The Tennessee Supreme Court has affirmed the conviction and death sentence of Nickolus L. Johnson for the 2004 murder of Officer Mark Vance of the Bristol Police Department. The Court also affirmed several other lower court rulings regarding the trial.
In the unanimous opinion authored by Justice Sharon G. Lee, the Court found that Johnson was competent to waive presentation of some evidence during the penalty phase of his trial, that the trial court properly denied Johnson’s motion for a mistrial based on prosecution statements during closing arguments, and that the Tennessee death penalty statute is constitutional.

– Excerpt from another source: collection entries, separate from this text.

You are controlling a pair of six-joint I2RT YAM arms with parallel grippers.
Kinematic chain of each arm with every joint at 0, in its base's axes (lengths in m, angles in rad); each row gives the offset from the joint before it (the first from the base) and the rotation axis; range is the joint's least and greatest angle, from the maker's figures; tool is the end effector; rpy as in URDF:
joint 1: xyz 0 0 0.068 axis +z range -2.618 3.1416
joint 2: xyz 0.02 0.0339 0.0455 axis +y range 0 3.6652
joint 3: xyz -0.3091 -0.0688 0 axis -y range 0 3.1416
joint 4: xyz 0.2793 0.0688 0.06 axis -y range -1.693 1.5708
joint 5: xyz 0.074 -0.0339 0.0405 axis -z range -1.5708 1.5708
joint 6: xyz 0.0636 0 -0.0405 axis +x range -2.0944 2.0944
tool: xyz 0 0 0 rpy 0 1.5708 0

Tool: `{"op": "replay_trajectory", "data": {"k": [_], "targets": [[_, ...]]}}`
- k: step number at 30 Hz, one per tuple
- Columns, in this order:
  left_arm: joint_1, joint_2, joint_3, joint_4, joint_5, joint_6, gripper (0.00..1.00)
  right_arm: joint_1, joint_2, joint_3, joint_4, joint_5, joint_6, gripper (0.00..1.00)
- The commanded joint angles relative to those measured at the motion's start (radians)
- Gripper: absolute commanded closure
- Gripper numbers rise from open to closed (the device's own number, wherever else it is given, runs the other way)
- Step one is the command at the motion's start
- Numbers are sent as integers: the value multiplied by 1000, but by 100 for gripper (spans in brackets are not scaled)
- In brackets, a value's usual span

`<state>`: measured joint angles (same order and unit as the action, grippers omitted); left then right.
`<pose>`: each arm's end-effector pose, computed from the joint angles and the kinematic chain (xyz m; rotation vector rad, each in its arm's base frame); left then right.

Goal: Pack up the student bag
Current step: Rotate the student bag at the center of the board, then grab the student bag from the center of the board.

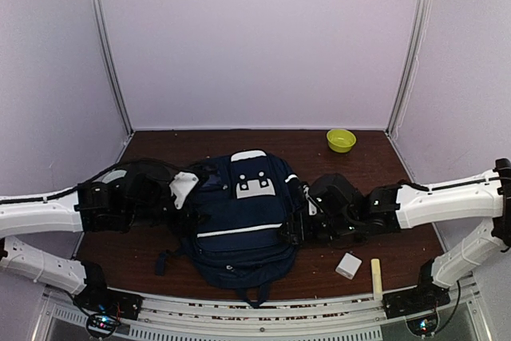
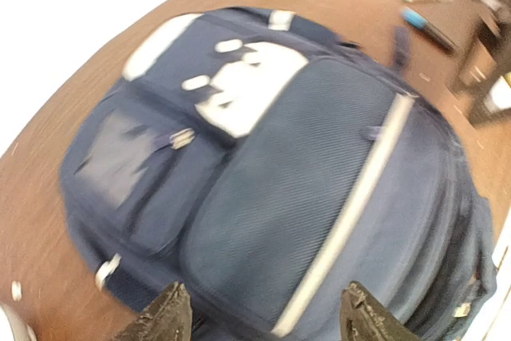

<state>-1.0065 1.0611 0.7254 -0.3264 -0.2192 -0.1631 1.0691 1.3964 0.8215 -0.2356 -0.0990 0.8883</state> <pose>0.1507 -0.2123 0.2643 0.8073 2.0937 -0.3986 0.1522 0.2906 0.2169 -0.2901 2.6216 0.9473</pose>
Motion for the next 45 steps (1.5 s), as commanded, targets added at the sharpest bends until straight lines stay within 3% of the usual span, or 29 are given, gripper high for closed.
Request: {"op": "replay_trajectory", "data": {"k": [1,10,21,39,43,45], "targets": [[-112,188,135,-33,-1,148,34,-5,-107,-102,-20,80,20,28],[-180,414,284,-74,76,365,35,-9,-265,-208,-82,140,47,27],[-207,559,386,-120,106,433,37,-15,-282,-225,-51,134,54,26],[-231,621,321,-2,-275,468,44,-16,-276,-228,-44,121,55,27],[-231,618,306,33,-332,479,51,-16,-269,-222,-44,118,53,27],[-231,613,304,42,-324,481,63,-16,-268,-220,-45,116,54,27]]}}
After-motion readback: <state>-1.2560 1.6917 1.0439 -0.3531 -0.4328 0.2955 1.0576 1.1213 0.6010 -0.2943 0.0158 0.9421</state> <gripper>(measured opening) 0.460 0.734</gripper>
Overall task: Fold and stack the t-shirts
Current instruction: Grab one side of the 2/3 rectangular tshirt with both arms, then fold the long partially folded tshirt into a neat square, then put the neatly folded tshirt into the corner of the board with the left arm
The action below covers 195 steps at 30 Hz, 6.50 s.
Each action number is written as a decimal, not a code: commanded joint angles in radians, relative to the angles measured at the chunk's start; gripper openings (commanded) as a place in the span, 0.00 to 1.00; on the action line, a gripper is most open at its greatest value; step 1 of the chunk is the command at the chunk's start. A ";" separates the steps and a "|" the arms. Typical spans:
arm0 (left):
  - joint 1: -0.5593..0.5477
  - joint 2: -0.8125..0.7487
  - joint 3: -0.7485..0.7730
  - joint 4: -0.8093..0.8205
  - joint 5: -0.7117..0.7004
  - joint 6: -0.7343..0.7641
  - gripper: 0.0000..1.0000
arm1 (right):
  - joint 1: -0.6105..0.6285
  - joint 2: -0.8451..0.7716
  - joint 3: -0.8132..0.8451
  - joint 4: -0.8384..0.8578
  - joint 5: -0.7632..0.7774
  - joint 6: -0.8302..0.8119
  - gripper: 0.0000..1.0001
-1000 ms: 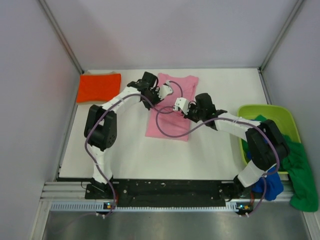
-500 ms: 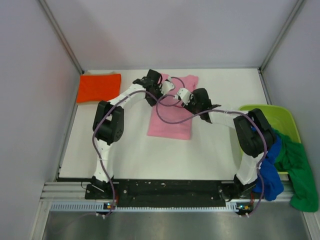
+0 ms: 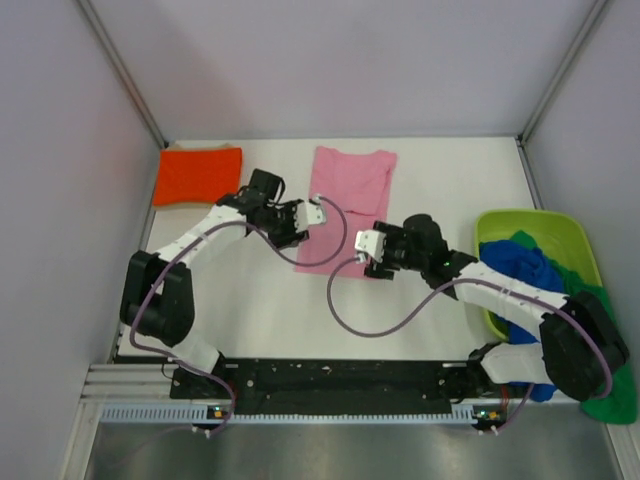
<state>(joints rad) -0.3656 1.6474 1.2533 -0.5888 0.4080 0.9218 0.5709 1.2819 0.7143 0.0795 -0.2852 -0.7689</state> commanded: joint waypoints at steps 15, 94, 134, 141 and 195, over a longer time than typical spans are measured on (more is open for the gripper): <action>-0.139 0.049 -0.299 0.190 -0.018 0.209 0.48 | 0.121 0.208 -0.108 0.011 0.056 -0.199 0.27; -0.061 0.464 0.656 -0.044 -0.416 -0.570 0.45 | -0.278 0.383 0.504 -0.392 0.365 0.848 0.35; 0.148 0.424 0.259 0.156 0.190 -1.098 0.00 | -0.312 0.265 0.314 -0.443 0.096 1.044 0.99; 0.301 0.396 0.299 0.171 0.103 -1.098 0.00 | -0.312 0.168 0.294 -0.504 0.161 0.993 0.99; 0.456 0.451 1.123 -0.270 -0.198 -0.528 0.00 | -0.312 0.169 0.260 -0.537 0.231 0.890 0.99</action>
<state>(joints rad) 0.0757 2.1830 2.3230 -0.8497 0.1894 0.3317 0.2653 1.4612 0.9749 -0.4805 -0.0708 0.1368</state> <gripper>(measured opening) 0.027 0.987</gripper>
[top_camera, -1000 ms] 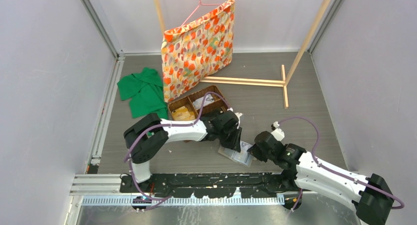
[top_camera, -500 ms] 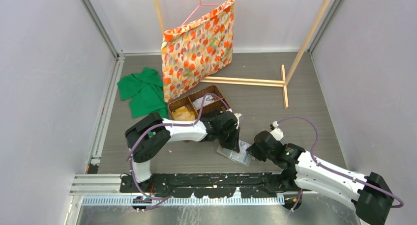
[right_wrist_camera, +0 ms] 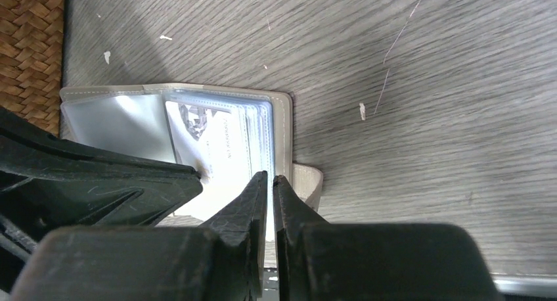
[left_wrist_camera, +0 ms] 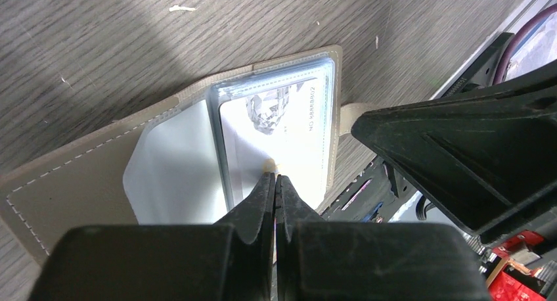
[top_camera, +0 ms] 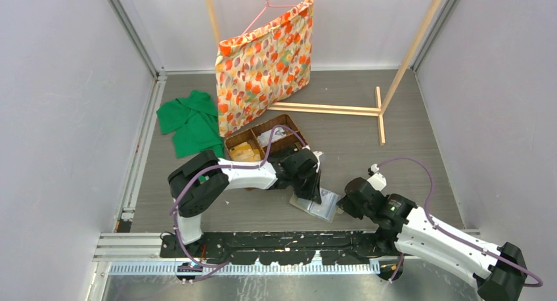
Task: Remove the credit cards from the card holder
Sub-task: Remove the credit card from the card holder.
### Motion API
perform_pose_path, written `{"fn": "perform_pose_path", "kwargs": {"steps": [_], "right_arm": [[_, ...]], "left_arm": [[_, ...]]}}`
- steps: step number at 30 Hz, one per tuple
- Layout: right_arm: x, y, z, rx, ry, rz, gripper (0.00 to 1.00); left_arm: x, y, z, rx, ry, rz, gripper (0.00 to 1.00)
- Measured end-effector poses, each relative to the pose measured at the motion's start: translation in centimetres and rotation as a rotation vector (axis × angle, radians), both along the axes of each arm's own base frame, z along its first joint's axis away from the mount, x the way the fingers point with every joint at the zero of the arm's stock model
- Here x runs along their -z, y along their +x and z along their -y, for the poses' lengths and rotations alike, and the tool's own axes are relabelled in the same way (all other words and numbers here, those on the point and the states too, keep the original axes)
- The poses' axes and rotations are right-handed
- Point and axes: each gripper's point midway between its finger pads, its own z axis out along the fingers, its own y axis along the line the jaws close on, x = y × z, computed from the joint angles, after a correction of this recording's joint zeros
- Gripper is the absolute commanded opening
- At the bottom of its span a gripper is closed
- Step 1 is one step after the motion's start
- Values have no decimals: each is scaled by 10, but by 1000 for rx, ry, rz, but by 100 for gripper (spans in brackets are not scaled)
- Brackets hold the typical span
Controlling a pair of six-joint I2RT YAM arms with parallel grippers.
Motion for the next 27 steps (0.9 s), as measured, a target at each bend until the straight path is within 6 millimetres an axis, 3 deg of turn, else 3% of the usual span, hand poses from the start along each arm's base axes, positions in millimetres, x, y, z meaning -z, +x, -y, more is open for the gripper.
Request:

Regarding the evidence, the Court held that Johnson was competent to make the strategic decision to forego his right to present testimony from doctors regarding Johnson’s mental health. The United States Constitution affords defendants facing the death penalty the right to present mitigating evidence – evidence that may lessen the gravity of the actions – to the jury in a separate sentencing portion of the trial if defendants so choose. Tennessee law permits defendants to waive this right to present such evidence so long as the defendant is competent to make the decision and does so knowingly and voluntarily.
The Supreme Court agreed with the Court of Criminal Appeals’ ruling that the trial court followed the proper procedure to ensure that Johnson had made a knowing and voluntary waiver of this right, that he discussed his decision with his lawyers, and that he understood the potential role the testimony may have played in the trial. Tennessee law presumes that defendants are competent and requires defendants to present evidence of their incompetency if they wish to make that assertion.
Johnson’s attorneys argued that Johnson’s desire to waive the presentation of mitigation evidence demonstrated his incompetency. The trial court ordered that Johnson be evaluated by doctors to ascertain whether he was competent, but Johnson refused to cooperate. As a result, the trial court concluded that Johnson had not overcome the presumption of competency and could validly waive his right to present mitigation evidence. Johnson made a valid waiver and could not now claim error.
The Supreme Court likewise rejected Johnson’s arguments that the trial court should have granted a mistrial because of statements the prosecutor made in his closing argument, and that the Tennessee death penalty statute was unconstitutional. The Court held that the trial judge had not abused his discretion by not granting a mistrial and had adequately instructed the jury to disregard the prosecutor’s statement. The Court also held that the Tennessee death penalty statute is valid under the Constitutions of the United States and Tennessee.
Accordingly, the Supreme Court affirmed Johnson’s conviction and ordered that the sentence of death be carried out on April 22, 2014, unless otherwise ordered by a proper authority.